INSERT INTO empReportsTo VALUES ((SELECT $node_id FROM EmpNode WHERE ID = 2),

(SELECT $node_id FROM EmpNode WHERE id = 6),10);

INSERT INTO empReportsTo VALUES ((SELECT $node_id FROM EmpNode WHERE ID = 3),

(SELECT $node_id FROM EmpNode WHERE id = 6),10)

INSERT INTO empReportsTo VALUES ((SELECT $node_id FROM EmpNode WHERE ID = 4),

(SELECT $node_id FROM EmpNode WHERE id = 9),30);

INSERT INTO empReportsTo VALUES ((SELECT $node_id FROM EmpNode WHERE ID = 5),

(SELECT $node_id FROM EmpNode WHERE id = 6),30);

INSERT INTO empReportsTo VALUES ((SELECT $node_id FROM EmpNode WHERE ID = 6),

(SELECT $node_id FROM EmpNode WHERE id = 9),30);

INSERT INTO empReportsTo VALUES ((SELECT $node_id FROM EmpNode WHERE ID = 7),

(SELECT $node_id FROM EmpNode WHERE id = 9),30);

INSERT INTO empReportsTo VALUES ((SELECT $node_id FROM EmpNode WHERE ID = 8),

(SELECT $node_id FROM EmpNode WHERE id = 4),30);

INSERT INTO empReportsTo VALUES ((SELECT $node_id FROM EmpNode WHERE ID = 9),

(SELECT $node_id FROM EmpNode WHERE id = 9),30);

INSERT INTO empReportsTo VALUES ((SELECT $node_id FROM EmpNode WHERE ID = 10),

(SELECT $node_id FROM EmpNode WHERE id = 6),30);

INSERT INTO empReportsTo VALUES ((SELECT $node_id FROM EmpNode WHERE ID = 11),

(SELECT $node_id FROM EmpNode WHERE id = 8),30);

INSERT INTO empReportsTo VALUES ((SELECT $node_id FROM EmpNode WHERE ID = 12),

(SELECT $node_id FROM EmpNode WHERE id = 6),30);

INSERT INTO empReportsTo VALUES ((SELECT $node_id FROM EmpNode WHERE ID = 13),

(SELECT $node_id FROM EmpNode WHERE id = 4),30);

INSERT INTO empReportsTo VALUES ((SELECT $node_id FROM EmpNode WHERE ID = 14),

(SELECT $node_id FROM EmpNode WHERE id = 7),30);OR

INSERT INTO empReportsTo

SELECT e.$node_id, m.$node_id ,e.dno

FROM dbo.EmpNode e

inner JOIN dbo.EmpNode m

ON e.empno = m.mgr;

The Edge table, by default, has three columns.

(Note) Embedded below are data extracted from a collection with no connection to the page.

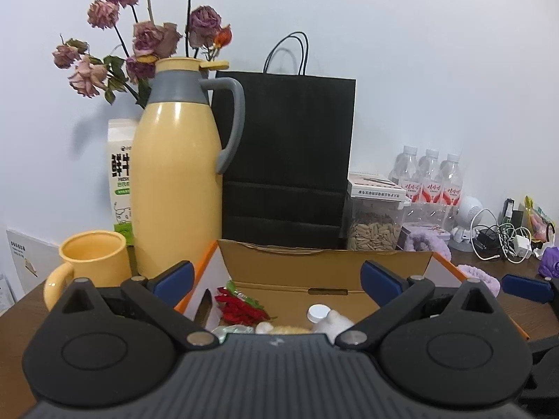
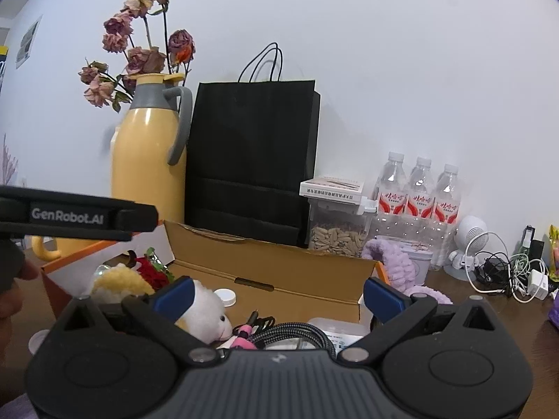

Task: Organize objects
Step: 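Move both tools back toward the remaining objects on the table, then grasp the small yellow block with the right gripper, then lift the yellow block with the right gripper while the left grasps a white cap, then carry the block and cap over the box and open both grippers, then withdraw both tools from the box back toward the table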

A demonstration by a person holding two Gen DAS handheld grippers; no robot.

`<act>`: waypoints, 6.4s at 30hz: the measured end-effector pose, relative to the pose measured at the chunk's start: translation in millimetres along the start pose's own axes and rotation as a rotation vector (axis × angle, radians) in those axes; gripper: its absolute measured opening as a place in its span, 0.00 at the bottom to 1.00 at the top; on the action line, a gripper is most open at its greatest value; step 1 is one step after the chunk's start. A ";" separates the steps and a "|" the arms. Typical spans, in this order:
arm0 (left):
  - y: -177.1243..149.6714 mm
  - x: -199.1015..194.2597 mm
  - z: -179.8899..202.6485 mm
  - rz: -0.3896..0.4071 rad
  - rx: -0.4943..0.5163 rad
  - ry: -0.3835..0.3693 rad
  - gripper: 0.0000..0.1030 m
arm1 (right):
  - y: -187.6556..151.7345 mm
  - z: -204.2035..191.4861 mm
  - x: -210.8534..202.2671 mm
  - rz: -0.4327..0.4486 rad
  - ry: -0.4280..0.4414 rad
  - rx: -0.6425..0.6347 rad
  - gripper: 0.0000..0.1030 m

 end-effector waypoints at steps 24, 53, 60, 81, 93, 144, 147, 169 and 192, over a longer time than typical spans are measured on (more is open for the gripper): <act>-48.8 -65.7 -32.0 -0.066 0.045 0.025 1.00 | -34.5 -8.3 -74.2 -0.022 -0.025 0.018 1.00; -89.9 -99.0 -79.3 -0.204 -0.018 0.090 1.00 | -97.7 -7.8 -122.4 -0.270 0.078 0.099 0.91; -90.4 -99.1 -78.8 -0.207 -0.015 0.089 1.00 | -98.7 -20.0 -118.5 -0.290 0.143 0.090 0.85; -91.5 -99.7 -77.5 -0.213 -0.016 0.089 1.00 | -96.4 -39.2 -92.9 -0.329 0.204 0.075 0.33; -91.7 -69.0 -75.0 -0.320 0.016 0.096 1.00 | -79.4 -4.3 -109.7 -0.158 -0.024 0.129 0.33; -45.1 -89.9 -17.9 -0.114 0.032 0.023 0.39 | -47.0 -24.9 -114.5 -0.006 -0.002 0.069 0.33; -31.8 -89.6 -6.4 -0.092 0.033 0.003 0.39 | -31.2 -29.1 -105.8 0.020 0.015 0.070 0.33; 13.1 19.4 24.4 -0.093 0.009 0.000 0.40 | 13.5 -5.3 26.9 0.005 -0.017 0.086 0.33; -4.3 40.1 20.7 -0.105 0.042 0.035 1.00 | -9.7 4.4 42.5 -0.060 -0.047 0.103 1.00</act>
Point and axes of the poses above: each gripper's, at about its wrist camera, not at the fingertips, and x roughly the way its jaws point, z to its right, y to its top, the point moved 7 cm from there along x, roughly the way its jaws point, and after that the axes turned 7 degrees about y, right-handed, at the moved point
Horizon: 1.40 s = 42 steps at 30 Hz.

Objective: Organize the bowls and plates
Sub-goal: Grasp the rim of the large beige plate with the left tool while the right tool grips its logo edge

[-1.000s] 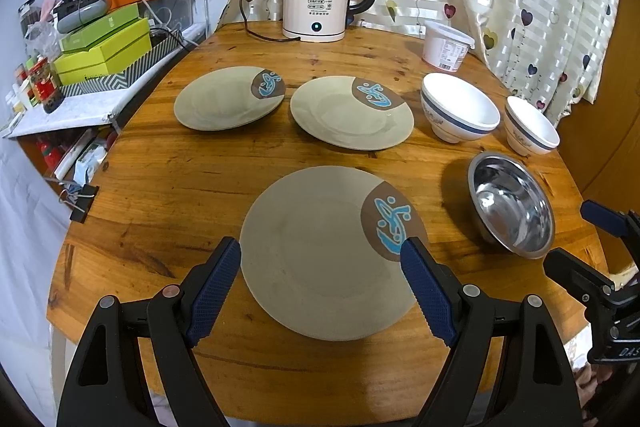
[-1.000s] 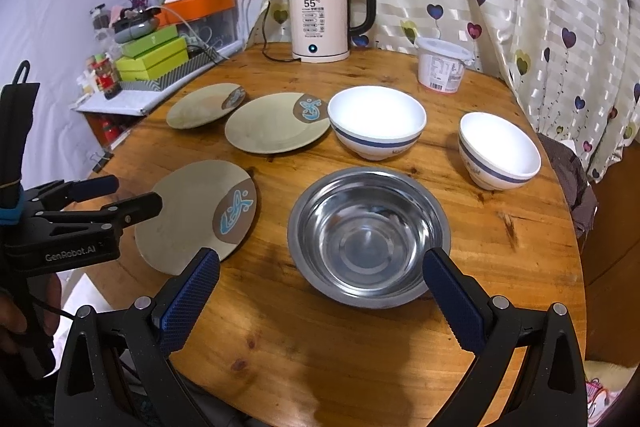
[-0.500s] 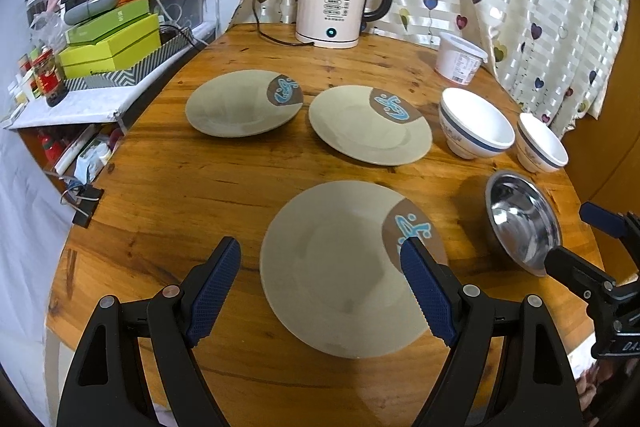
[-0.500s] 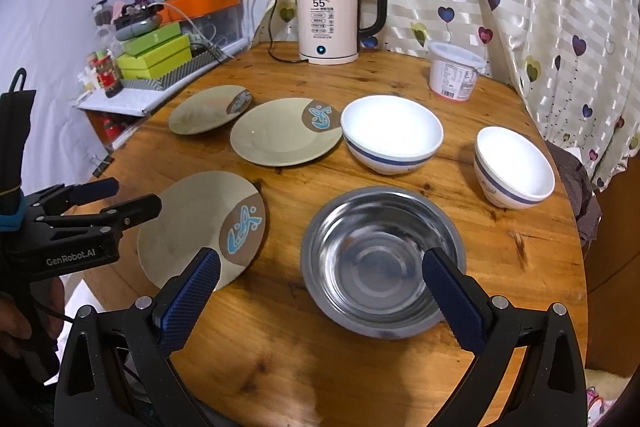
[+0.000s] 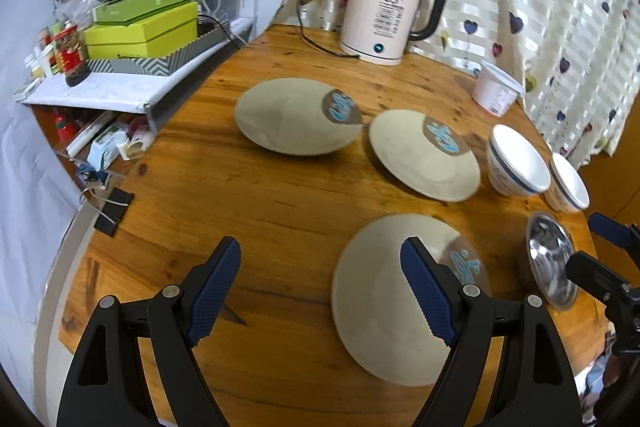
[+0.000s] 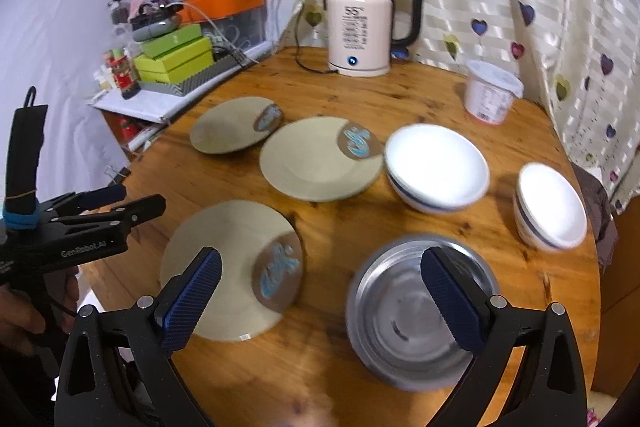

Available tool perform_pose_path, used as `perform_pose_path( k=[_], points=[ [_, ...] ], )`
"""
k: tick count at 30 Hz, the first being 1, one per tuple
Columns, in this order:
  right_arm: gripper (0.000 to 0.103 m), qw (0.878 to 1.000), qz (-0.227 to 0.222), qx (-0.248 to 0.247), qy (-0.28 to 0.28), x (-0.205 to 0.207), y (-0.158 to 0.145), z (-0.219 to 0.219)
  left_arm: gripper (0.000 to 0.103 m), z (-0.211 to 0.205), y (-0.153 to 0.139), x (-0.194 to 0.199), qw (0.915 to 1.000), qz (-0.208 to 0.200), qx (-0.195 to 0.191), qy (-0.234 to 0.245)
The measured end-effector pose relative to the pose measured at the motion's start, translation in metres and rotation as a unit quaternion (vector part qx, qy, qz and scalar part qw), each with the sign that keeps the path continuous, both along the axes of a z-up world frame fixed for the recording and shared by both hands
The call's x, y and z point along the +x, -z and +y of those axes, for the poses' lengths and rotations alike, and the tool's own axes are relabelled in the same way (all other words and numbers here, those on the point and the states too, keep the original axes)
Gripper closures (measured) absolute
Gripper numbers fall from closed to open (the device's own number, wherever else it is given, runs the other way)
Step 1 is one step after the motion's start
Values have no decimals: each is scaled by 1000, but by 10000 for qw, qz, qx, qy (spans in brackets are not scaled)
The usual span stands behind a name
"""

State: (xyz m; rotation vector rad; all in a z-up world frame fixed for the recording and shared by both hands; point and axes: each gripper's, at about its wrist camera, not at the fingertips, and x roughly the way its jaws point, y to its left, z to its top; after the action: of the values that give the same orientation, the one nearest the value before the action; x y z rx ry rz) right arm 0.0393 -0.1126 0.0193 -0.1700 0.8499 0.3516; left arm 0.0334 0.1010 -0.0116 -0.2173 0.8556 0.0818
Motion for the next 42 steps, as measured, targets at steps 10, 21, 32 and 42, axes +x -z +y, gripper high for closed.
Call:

First, the $edge_id represents the identity of the edge in JSON. The other two columns $from_id and $to_id represents the relationship between the edges. Also, the edges may have additional properties as well. In this case its deptno.

System view

The system view, sys.tables, has two new columns:

is_edge
is_node

SELECT t.is_edge,t.is_node,*

FROM sys.tables t

WHERE name like 'emp%'

SSMS view

The objects of the Graph database are located in the graph tables folder of the SQLShackDemo database. The Node of the table is represented by dot, the edge is represented by open connectors (that look a little like a pair of glasses)

Match clause

The match clause is derived from CQL (Cypher query language). It’s an efficient way of querying graph properties. The CQL starts with the match clause. Using T-SQL the matching data nodes are traversed through the relationship.

The syntax

MATCH (<graph_search_pattern>)

<graph_search_pattern>::=

{<node_alias> {

{ <-( <edge_alias> )- }

| { -( <edge_alias> )-> }

<node_alias>

}

[ { AND } { ( <graph_search_pattern> ) } ]

[ ,...n ]

<node_alias> ::=

node_table_name | node_alias

<edge_alias> ::=

edge_table_name | edge_alias

Examples

Let’s now look at some examples.

Here’s the query to display first-level employees who report to Smith, and Smith’s manager

SELECT

E.EMPNO,E.ENAME,E.MGR,E1.EMPNO,E1.ENAME,E1.MGR

FROM

empnode e, empnode e1, empReportsTo m

WHERE

MATCH(e-(m)->e1)

and e.ENAME='SMITH'

And here’s the query to display second-level employee and manager details for Smith. If we take out the where clause, the result will be displayed for all the employees

SELECT

E.EMPNO,E.ENAME,E.MGR,E1.EMPNO,E1.ENAME,E1.MGR,E2.EMPNO,e2.ENAME,E2.MGR

FROM

empnode e, empnode e1, empReportsTo m ,empReportsTo m1, empnode e2

WHERE

MATCH(e-(m)->e1-(m1)->e2)

and e.ENAME='SMITH'

And now, the query to display the third level employees and manager details

SELECT

E.EMPNO,E.ENAME,E.MGR,E1.EMPNO,E1.ENAME,E1.MGR,E2.EMPNO,e2.ENAME,E2.MGR,E3.EMPNO,e3.ENAME,E3.MGR

FROM

empnode e, empnode e1, empReportsTo m ,empReportsTo m1, empnode e2, empReportsTo M2, empnode e3

WHERE

MATCH(e-(m)->e1-(m1)->e2-(m2)->e3)

and e.ENAME='SMITH'

Now, let’s change the direction to fetch all the managers details for Smith

SELECT

E.EMPNO,E.ENAME,E.MGR,E1.EMPNO,E1.ENAME,E1.MGR,E2.EMPNO,e2.ENAME,E2.MGR,E3.EMPNO,e3.ENAME,E3.MGR

FROM

empnode e, empnode e1, empReportsTo m ,empReportsTo m1, empnode e2, empReportsTo M2, empnode e3

WHERE

MATCH(e<-(m)-e1<-(m1)-e2<-(m2)-e3)

Wrapping up

SQL Server 2017 is proving to be a complete enterprise solution for various Business IT needs. The first version of SQL Graph very is promising, even though there are a quite some limitations, there is enough room to explore the graph features so far to be hopeful that Microsoft can deliver a fully-functional graph database within SQL Server.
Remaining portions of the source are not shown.